Manual Mobile Shelving
Mobile storage systems are usually constructed with a rotary handle on the exterior accessible face. When rotated, the handle operates the mechanism which winds the single, connected, filing unit either left or right, depending on a clockwise or counter-clockwise rotation of the handle. In an office, for example, several stacks of movable filing cabinets may be accommodated in a limited space.
Drive mechanisms vary; traditionally systems were offered with chain drive but modern technology allows belt drive systems which provides smooth, quiet operation.
Although the “bays of shelving” that sit on the mobile chassis come in many standard sizes, they can be mixed to create run lengths of shelving to maximize the room length.
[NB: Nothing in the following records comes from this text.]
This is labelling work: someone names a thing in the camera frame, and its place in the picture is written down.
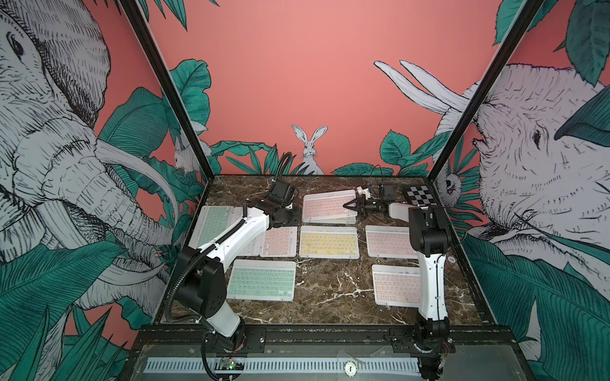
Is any yellow keyboard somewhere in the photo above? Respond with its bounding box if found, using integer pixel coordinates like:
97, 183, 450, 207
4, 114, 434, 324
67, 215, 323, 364
299, 226, 360, 260
306, 217, 357, 225

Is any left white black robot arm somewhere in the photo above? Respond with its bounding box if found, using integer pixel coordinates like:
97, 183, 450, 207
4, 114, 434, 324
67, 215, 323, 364
163, 200, 302, 338

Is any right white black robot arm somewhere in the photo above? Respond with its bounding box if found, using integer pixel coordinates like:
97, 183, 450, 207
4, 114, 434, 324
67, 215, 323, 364
342, 196, 452, 353

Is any left pink keyboard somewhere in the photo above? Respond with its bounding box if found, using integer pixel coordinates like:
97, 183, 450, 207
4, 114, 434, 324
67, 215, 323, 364
261, 226, 298, 257

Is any right middle pink keyboard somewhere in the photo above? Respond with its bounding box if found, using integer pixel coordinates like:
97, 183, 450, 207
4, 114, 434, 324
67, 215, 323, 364
365, 225, 417, 260

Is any left white keyboard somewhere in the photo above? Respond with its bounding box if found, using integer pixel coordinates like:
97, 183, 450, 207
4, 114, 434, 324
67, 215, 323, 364
227, 207, 265, 257

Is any black white checkerboard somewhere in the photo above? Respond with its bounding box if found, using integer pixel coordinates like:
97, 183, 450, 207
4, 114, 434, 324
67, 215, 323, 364
402, 185, 437, 207

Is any far left green keyboard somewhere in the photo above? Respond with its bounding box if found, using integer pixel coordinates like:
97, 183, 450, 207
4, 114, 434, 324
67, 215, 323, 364
188, 206, 234, 249

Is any green keyboard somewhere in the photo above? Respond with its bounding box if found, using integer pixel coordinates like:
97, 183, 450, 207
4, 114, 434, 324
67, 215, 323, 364
188, 206, 234, 249
227, 260, 296, 302

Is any near green keyboard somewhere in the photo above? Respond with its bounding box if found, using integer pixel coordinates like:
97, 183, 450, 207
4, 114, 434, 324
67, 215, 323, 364
227, 260, 296, 302

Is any right near pink keyboard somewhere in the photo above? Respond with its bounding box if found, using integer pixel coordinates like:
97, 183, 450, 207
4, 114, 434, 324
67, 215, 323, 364
372, 264, 421, 308

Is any small electronics board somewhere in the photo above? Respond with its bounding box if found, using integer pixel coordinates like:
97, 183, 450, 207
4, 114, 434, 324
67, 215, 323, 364
218, 358, 245, 372

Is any round silver lock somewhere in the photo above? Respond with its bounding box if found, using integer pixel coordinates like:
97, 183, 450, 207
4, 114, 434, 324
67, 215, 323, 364
344, 361, 357, 377

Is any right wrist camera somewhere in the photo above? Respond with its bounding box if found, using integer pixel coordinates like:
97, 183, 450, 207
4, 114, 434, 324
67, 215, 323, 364
378, 185, 397, 203

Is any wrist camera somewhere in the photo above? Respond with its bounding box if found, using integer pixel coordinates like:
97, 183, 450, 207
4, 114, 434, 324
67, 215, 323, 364
266, 180, 296, 207
378, 185, 397, 203

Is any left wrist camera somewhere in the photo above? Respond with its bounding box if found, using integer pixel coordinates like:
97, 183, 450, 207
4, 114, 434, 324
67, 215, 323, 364
266, 180, 296, 207

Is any black front mounting rail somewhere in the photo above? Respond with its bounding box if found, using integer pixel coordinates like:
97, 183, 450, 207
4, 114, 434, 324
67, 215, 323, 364
131, 325, 519, 356

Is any white slotted cable duct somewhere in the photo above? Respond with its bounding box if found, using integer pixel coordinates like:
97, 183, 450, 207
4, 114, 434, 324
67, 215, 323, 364
143, 357, 420, 376

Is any left black frame post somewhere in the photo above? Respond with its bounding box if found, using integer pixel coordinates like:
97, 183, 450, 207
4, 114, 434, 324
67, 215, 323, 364
120, 0, 214, 181

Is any black frame post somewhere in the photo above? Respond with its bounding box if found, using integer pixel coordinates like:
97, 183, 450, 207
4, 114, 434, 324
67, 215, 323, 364
120, 0, 214, 181
427, 0, 544, 183

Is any right black frame post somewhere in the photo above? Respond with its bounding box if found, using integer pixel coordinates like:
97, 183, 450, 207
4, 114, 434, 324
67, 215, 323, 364
427, 0, 544, 183

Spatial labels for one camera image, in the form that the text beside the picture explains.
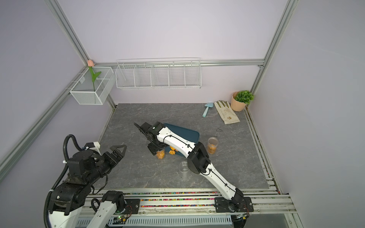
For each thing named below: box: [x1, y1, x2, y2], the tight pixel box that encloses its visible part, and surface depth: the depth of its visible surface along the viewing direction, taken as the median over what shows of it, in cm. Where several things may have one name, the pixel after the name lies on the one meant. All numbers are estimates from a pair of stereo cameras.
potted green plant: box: [230, 90, 255, 112], surface depth 110 cm
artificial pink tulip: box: [86, 59, 102, 92], surface depth 92 cm
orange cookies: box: [168, 145, 178, 155], surface depth 93 cm
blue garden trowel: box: [202, 102, 214, 118], surface depth 118 cm
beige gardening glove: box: [213, 100, 241, 125], surface depth 118 cm
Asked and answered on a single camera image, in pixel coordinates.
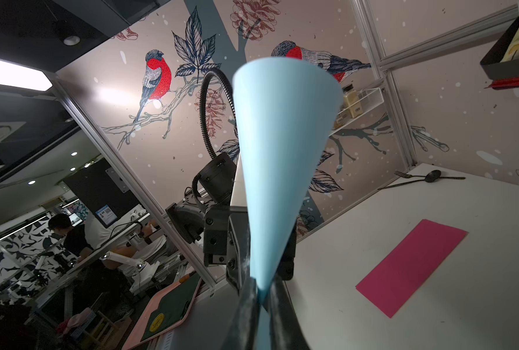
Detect standing person in black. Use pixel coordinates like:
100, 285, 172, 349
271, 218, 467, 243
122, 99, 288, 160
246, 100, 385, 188
48, 214, 93, 262

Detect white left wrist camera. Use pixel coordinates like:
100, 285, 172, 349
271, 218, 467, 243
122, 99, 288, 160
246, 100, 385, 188
230, 156, 247, 207

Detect magenta paper sheet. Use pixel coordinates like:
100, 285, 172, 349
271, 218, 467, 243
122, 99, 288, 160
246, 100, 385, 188
356, 220, 467, 318

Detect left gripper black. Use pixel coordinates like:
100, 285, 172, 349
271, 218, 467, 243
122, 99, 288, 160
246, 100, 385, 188
203, 205, 297, 289

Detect clear acrylic wall shelf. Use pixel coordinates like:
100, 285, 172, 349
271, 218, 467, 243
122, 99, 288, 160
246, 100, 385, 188
329, 85, 384, 136

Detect black spoon on table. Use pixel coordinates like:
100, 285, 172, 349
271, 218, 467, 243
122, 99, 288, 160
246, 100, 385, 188
378, 169, 466, 190

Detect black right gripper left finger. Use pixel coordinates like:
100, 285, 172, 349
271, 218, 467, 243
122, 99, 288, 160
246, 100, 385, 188
221, 277, 259, 350

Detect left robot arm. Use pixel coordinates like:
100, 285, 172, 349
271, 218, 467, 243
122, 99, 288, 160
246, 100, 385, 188
166, 153, 251, 290

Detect black fork on table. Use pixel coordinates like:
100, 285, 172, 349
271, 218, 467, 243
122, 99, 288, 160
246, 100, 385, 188
394, 171, 426, 179

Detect light blue paper sheet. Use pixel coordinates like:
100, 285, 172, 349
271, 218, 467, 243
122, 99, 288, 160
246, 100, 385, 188
232, 56, 344, 350

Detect tan spice bottle rear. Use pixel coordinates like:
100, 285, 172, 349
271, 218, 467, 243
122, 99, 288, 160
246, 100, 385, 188
342, 84, 364, 118

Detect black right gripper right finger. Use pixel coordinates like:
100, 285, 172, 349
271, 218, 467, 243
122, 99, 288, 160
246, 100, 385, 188
266, 276, 310, 350

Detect pink green clipboard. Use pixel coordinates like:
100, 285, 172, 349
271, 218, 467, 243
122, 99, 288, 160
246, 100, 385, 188
122, 274, 202, 349

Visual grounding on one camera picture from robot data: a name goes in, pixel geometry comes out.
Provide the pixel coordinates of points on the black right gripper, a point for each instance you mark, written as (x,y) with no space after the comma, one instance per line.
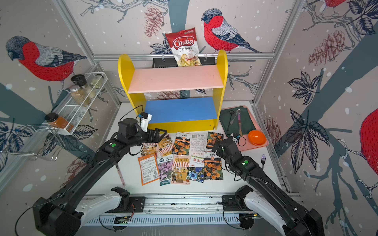
(219,151)

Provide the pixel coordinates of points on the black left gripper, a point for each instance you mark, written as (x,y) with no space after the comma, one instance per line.
(157,137)

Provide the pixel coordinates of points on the black orange marigold seed bag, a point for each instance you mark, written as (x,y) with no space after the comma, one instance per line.
(181,145)

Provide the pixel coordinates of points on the orange bordered seed bag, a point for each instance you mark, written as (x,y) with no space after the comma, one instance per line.
(148,168)

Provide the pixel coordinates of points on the blue flower seed bag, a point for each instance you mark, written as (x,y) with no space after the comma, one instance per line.
(196,169)

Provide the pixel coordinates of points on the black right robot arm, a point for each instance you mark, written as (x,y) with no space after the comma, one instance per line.
(263,196)

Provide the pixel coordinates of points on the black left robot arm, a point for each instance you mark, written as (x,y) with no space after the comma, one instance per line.
(58,215)

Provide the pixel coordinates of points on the yellow two-tier shelf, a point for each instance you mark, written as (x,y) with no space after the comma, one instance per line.
(180,114)

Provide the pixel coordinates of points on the red Chuba chips bag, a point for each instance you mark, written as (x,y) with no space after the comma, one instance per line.
(184,47)

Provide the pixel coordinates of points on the pink tray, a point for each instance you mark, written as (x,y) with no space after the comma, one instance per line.
(244,143)

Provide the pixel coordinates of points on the dark green cloth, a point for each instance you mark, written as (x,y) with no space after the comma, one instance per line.
(246,121)

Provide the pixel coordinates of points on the black spoon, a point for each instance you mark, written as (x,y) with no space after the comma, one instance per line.
(231,112)

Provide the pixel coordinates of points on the orange bowl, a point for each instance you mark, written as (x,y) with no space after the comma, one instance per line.
(256,138)

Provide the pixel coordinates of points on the silver spoon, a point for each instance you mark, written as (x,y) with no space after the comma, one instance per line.
(236,115)

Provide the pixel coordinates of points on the dark purple fork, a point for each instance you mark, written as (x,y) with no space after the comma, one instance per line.
(263,160)

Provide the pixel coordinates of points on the pale spice jar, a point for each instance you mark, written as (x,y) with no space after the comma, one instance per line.
(97,81)

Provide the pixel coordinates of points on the tan spice jar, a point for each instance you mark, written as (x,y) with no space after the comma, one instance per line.
(79,95)

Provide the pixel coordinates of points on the black lid spice jar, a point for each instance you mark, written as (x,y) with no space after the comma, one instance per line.
(81,81)

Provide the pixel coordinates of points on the orange spice jar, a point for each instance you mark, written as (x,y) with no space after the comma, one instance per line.
(56,121)

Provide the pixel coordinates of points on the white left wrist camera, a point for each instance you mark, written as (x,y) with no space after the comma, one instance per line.
(145,118)

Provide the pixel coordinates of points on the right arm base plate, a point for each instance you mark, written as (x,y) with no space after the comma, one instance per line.
(233,203)

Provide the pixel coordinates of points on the pink handled fork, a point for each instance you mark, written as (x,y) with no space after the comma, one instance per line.
(120,175)

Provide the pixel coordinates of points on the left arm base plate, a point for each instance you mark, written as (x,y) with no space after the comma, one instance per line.
(132,204)

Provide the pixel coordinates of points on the black wall hook rail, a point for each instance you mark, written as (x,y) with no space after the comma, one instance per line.
(171,62)

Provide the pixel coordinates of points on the white wire spice rack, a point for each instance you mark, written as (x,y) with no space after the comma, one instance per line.
(74,113)

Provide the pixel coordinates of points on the chrome wire holder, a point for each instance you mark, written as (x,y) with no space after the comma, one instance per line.
(32,142)

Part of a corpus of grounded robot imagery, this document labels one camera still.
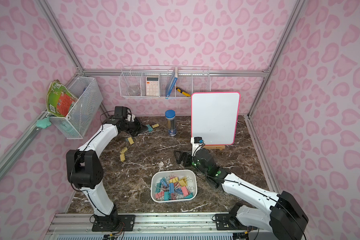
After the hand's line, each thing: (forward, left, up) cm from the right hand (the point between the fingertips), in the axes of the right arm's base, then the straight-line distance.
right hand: (179, 152), depth 76 cm
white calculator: (+41, +18, +11) cm, 47 cm away
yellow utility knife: (+41, -2, +6) cm, 41 cm away
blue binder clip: (-13, +4, -14) cm, 20 cm away
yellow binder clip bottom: (+6, +37, -18) cm, 42 cm away
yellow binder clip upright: (+19, +35, -18) cm, 44 cm away
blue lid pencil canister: (+28, +7, -2) cm, 29 cm away
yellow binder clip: (+34, +21, -19) cm, 44 cm away
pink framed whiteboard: (+23, -20, +2) cm, 30 cm away
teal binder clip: (+20, +20, -6) cm, 29 cm away
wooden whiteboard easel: (+13, -22, -15) cm, 29 cm away
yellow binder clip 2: (+11, +39, -18) cm, 44 cm away
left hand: (+21, +21, -1) cm, 29 cm away
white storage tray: (-9, -3, -16) cm, 19 cm away
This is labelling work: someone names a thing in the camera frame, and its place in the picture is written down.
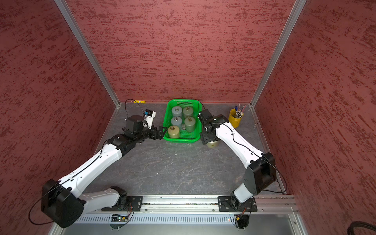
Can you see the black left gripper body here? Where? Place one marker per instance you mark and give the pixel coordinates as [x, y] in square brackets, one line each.
[147, 133]

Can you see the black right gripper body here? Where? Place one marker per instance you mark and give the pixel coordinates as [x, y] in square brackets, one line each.
[206, 136]

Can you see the beige tea canister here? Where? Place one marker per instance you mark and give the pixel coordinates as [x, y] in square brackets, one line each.
[174, 132]

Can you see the green tea canister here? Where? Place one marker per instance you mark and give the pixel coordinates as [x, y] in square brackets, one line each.
[190, 124]

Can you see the yellow-green tea canister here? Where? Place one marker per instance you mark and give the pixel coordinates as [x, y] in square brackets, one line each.
[212, 144]

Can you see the grey-green tea canister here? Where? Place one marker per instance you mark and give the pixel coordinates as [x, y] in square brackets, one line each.
[177, 121]
[188, 112]

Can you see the grey-green tea canister front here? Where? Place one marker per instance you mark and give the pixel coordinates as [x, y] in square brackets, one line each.
[177, 121]

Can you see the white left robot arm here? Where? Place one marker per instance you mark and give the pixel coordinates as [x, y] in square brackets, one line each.
[64, 201]

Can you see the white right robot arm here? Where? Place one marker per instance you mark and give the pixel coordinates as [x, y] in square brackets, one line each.
[260, 170]

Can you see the green plastic basket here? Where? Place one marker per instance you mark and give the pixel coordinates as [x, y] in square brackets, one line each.
[185, 136]

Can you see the grey tea canister back left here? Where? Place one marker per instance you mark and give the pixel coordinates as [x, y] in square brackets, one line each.
[177, 111]

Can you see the yellow metal pencil bucket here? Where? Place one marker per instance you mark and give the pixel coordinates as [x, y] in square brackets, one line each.
[235, 122]

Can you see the bundle of pencils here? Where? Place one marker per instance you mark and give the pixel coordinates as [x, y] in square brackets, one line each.
[239, 111]

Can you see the yellow marker pen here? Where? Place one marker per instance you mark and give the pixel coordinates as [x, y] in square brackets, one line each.
[140, 101]

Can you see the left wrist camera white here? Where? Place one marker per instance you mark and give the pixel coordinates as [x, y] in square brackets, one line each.
[149, 117]

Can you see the aluminium corner post right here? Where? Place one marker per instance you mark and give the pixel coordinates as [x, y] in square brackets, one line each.
[287, 30]

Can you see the aluminium corner post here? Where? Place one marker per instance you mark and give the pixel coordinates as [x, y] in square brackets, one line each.
[73, 25]
[287, 30]

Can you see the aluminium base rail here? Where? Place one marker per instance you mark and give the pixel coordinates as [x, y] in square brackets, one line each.
[194, 214]

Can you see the aluminium corner post left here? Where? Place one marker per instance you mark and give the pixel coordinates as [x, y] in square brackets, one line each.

The tracks can be installed onto many different types of floor and on different levels. The tracks themselves can either have a false floor running in between so that the tracks do not become trip hazards, or they can be put into the floor (usually concrete floor) or have small ramps on either side of the tracks. Either option creates a hazard-free floor and track system.
Powered Mobile Shelving
Powered shelving is electrically powered. Units normally have a small AC or DC motor hidden in the base that automatically moves the units when a single button is pressed. High-end versions connect into archiving databases, and using RFID allows the easy retrieval of archived items with auto-open and close functions.